Por Andréia Espíndola e Josiane Censi
Trabalhadoras do Poder Judiciário Catarinense e integrantes do Coletivo Valente
Os nossos direitos nunca estão completamente garantidos. Esta é uma frase que, como mulher, se aprende cedo e se ouve diversas vezes no decorrer da nossa existência. A nossa luta pela emancipação da mulher tem sido uma trajetória cansativa, eventualmente contamos com avanços, outras com retrocessos e estagnação, a depender do período histórico e político que atravessamos.
Dados crescentes de violência contra as mulheres e população LGBTQIA+, exigem que as instituições tomem providências para além da legislação já existente, vez que a herança cultural do patriarcado que incide sobre nossa sociedade é muito profunda.
À vista disto, o Protocolo para Julgamento com Perspectiva de Gênero brasileiro, nasceu com o intuito de elucidar questões de gênero que permaneciam bastante adormecidas dentro do Judiciário e Ministério Público brasileiros.
O protocolo, lançado pelo Conselho Nacional de Justiça em 2021, alcançou, no último dia 19 de outubro de 2024, três anos de existência e há motivos vários para ampliar o debate sobre o tema.

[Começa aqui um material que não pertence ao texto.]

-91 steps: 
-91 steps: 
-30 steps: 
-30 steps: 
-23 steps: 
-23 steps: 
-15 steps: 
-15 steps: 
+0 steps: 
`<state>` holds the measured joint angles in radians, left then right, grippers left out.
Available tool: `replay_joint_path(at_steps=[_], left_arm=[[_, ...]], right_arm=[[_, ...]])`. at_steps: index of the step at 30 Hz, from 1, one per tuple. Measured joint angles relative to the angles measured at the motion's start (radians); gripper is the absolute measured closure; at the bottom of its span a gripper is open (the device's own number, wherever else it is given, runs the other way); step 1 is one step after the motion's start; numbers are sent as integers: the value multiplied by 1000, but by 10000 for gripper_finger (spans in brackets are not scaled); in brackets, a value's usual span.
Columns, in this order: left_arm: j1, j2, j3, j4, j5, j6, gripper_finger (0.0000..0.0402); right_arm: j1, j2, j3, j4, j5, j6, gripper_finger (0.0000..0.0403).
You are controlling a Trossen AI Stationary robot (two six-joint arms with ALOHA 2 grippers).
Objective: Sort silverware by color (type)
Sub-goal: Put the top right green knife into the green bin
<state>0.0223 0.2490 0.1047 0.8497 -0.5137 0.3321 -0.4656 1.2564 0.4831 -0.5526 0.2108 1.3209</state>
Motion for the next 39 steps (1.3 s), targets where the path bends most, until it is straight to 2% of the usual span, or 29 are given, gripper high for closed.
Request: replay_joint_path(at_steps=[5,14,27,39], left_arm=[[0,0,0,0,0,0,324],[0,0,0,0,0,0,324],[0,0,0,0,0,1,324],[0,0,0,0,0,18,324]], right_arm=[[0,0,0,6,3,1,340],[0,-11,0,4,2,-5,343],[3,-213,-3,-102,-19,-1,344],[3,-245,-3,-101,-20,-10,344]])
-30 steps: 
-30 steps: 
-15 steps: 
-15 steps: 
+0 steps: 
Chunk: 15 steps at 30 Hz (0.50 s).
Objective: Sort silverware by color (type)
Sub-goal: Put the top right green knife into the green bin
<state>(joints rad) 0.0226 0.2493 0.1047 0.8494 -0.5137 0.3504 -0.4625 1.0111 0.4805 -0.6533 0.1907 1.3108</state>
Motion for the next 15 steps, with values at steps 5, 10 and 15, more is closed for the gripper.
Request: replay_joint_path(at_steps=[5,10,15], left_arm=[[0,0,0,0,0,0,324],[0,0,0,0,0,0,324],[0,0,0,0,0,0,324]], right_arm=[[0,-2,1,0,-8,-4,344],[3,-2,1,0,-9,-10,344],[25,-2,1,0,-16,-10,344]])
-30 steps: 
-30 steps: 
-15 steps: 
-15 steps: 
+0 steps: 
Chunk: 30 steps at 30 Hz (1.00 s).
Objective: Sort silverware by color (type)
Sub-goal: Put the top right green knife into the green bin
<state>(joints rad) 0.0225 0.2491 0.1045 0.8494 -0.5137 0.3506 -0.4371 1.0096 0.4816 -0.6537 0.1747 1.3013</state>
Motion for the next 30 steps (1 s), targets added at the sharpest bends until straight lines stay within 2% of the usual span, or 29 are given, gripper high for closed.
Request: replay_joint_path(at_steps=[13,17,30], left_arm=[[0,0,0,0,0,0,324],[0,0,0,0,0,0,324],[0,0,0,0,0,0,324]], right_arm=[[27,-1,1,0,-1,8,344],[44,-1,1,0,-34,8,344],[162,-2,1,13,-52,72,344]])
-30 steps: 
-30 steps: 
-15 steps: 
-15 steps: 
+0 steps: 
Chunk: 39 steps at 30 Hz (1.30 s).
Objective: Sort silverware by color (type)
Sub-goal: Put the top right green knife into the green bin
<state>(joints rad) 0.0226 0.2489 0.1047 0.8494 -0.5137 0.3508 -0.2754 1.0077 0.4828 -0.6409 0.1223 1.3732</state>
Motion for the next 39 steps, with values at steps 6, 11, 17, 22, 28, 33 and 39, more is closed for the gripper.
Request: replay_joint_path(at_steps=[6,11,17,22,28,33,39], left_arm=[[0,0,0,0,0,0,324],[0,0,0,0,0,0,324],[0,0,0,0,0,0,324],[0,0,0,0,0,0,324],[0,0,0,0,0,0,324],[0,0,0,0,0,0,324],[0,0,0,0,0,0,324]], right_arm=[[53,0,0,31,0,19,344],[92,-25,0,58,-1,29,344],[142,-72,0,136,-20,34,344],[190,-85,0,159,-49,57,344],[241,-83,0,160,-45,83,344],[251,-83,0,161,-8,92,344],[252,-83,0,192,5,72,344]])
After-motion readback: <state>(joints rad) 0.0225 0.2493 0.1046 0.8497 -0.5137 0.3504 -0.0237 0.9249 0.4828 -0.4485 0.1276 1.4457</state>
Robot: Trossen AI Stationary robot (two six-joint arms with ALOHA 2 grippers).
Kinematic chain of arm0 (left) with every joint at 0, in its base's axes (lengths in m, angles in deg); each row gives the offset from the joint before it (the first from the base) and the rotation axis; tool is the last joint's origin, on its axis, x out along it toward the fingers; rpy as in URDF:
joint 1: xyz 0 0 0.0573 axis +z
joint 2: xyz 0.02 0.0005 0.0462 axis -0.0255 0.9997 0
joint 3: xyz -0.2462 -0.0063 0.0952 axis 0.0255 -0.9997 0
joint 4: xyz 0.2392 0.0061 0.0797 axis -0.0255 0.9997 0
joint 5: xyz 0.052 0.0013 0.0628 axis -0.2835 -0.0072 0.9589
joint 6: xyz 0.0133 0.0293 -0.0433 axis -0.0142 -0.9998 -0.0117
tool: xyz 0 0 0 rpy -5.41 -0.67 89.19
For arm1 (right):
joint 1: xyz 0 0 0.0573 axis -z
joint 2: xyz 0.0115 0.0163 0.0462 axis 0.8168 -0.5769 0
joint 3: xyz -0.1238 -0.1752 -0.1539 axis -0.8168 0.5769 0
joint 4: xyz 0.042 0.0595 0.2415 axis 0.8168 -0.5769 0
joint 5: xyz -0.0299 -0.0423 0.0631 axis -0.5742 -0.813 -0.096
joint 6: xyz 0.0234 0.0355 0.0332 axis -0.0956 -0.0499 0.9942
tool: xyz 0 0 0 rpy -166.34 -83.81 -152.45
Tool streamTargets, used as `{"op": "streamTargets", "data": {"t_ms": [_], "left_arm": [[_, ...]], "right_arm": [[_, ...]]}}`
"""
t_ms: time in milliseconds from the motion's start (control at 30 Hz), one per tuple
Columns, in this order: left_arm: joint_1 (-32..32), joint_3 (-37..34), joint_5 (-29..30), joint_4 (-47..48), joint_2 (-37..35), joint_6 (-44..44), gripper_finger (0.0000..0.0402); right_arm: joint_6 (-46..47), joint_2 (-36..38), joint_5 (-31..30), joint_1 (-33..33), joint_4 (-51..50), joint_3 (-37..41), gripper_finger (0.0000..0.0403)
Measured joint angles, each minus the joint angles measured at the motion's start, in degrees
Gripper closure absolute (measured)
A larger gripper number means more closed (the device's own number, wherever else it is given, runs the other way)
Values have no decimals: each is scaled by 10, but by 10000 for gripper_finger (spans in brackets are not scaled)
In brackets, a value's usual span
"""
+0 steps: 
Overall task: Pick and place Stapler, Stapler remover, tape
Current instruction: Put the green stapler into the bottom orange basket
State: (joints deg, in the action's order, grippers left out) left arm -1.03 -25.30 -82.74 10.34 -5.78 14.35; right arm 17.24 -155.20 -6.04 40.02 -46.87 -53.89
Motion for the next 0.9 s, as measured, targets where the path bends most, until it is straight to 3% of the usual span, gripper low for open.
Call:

Do estado onde falamos, Santa Catarina, estão sendo percebidos movimentos incipientes nesta tônica. A obra “Protocolo para Julgamento com Perspectiva de Gênero: Aplicações, Conceitos e Práticas” organizada pelas advogadas Ana Paula de Oliveira Antunes, Gabriela Jacinto Barbosa e Júlia Melim Borges Eleutério, Coleção Jurisfeministas, Volume 1, publicada pela Editora Habitus, deu o início necessário para aprofundar o tema, organizá-lo em uma obra estruturada e engrandecer o direito, tirando-lhe a venda, símbolo que ilustra a Deusa da Justiça, Thêmis. Neste panorama, a obra menciona, com base em muitas pesquisas e estudos, que a verdadeira justiça é aquela que considera as diferenças dos que estão sendo julgados e não simplesmente alega a ‘imparcialidade’, crença que se tornou uma falsa narrativa hodierna, dado que a sociedade é repleta de pluralidade e imensa desigualdade. Em continuidade ao trabalho, o referido grupo de escritoras e juristas já prepara o segundo volume desta obra.
Foi em Santa Catarina também que, no último mês de julho, foi criada a primeira Comissão do Protocolo para Julgamento com Perspectiva de Gênero do IBDFAM (Instituto Brasileiro de Direito de Família) no Brasil, com o intuito de impulsionar a aplicação do Protocolo.
Nesse contexto, o Coletivo Valente, coletivo feminista cujas integrantes são as servidoras do Poder Judiciário Catarinense, iniciou, em fevereiro de 2023, a campanha permanente de sensibilização em prol da divulgação e da aplicação do Protocolo. O fator coletivo e, portanto, político, fez com que as mulheres se organizassem realizando visitas às autoridades vinculadas à Defensoria Pública, ao Ministério Público e ao Poder Judiciário.
Apontamos, precipuamente, nesses lugares que, via de regra, preconizam a observância da neutralidade em relação ao gênero, a melhoria nas formações e capacitações aos integrantes das instituições com base no Protocolo de Gênero.
Salientamos que há diversas decisões publicadas em que se verifica a real desvantagem da mulher, documentada em pareceres, decisões e gravações de audiências em que tal protocolo tampouco é conhecido, muito menos aplicado e referenciado.
As atuações do Coletivo Valente em favor da aplicação do Protocolo foram recentemente reconhecidas no IV Prêmio do CNJ ‘Juíza Viviane Vieira do Amaral’.
O Protocolo de Gênero do CNJ é um documento que sinaliza para as mulheres e meninas brasileiras que o Sistema de Justiça precisa ser repensado para oferecer respostas mais justas e reparadoras, considerando as desigualdades persistentes e aviltantes em nosso sistema de Justiça.
A nível mundial infere-se grande preocupação com a equidade de gênero com o acirramento dos debates envolvendo licença maternidade, assédio sexual, a sobrecarga materna e o trabalho de cuidado invisível das mulheres e toda a repercussão disto nos mais diferentes âmbitos da vida.
Nesta toada, o Secretário-Geral da ONU, Antonio Guterres, declarou, em março do ano passado, em evento alusivo à defesa dos direitos da mulher: “A igualdade de gênero está se distanciando cada vez mais. No caminho atual, a ONU Mulheres a coloca a 300 anos de distância”.
À luz desta fala, é urgente a efetiva aplicação do Protocolo para Julgamento com Perspectiva de Gênero em todas as esferas da Justiça com o consequente debruçamento dos operadores do direito sobre a temática, trazendo mais equidade às decisões judiciais, afastando o sexismo e a misoginia.